The visit was a success and both sides were able to learn a lot. In particle physics, many synergies were identified between the research groups in the two universities, even though they are involved in different experiments. For example, both UCL and PKU have teams working on the Large Hadron Collider, albeit in the two different large experiments, ATLAS (A Toroidal LHC Apparatus) CMS (Compact Muon Solenoid) respectively. Nonetheless, during the presentations and discussions they realised that they are working on similar data analysis topics and similar technical projects.

Another synergy was in the Dark Matter search.

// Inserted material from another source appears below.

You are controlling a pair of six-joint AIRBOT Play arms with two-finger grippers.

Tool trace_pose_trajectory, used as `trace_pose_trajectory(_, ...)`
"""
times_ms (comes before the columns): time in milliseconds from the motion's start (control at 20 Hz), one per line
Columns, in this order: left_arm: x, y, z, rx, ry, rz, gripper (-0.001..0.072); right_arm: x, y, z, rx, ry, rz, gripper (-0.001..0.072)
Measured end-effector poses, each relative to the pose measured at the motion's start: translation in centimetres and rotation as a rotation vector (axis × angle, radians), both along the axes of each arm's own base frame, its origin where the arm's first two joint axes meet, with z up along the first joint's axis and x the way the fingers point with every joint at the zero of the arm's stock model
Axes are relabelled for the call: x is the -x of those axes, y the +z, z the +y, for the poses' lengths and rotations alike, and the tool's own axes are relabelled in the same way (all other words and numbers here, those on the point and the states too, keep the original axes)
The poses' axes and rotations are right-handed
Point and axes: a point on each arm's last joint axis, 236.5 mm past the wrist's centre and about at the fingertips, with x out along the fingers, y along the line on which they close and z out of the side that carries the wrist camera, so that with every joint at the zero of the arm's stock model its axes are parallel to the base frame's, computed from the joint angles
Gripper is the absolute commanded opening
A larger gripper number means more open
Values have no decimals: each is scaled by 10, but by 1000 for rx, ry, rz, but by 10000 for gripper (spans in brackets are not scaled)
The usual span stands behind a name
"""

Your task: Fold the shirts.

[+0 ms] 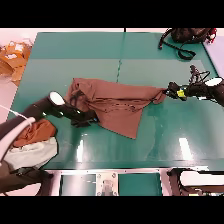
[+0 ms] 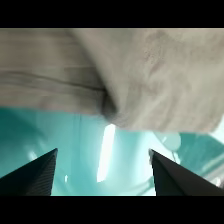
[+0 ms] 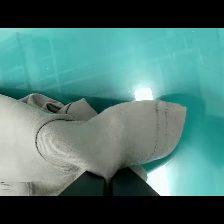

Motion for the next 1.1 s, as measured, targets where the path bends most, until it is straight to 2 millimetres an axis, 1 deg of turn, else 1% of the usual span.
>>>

UCL has an ICP Mass Spectrometer for radio-purity measurements, which is unique in the UK. During the visit, the delegates discovered that PKU have the same instrument but they are using it for a different Dark Matter experiment.

Being able to visit an academic partner in person in this way meant that the delegation could raise the profile of key UCL MAPS activities and learn about the corresponding areas in PKU and Chinese Academy of Sciences (CAS), as well as explore ways to develop closer links with them.

“For example, we agreed to pursue organising PKU-UCL mini-workshops on topical subjects such as particle physics, nanotechnology and their applications in the health sector,” said Professor Konstantinidis.

All delegates identified matching research interests with the PKU hosts and came back to the UK with many points of contact and ideas to follow-up in the medium term future.



  • Delegates outside National Centre for Nanoscience and Technology, China (Credit: Professor Xiao Guo)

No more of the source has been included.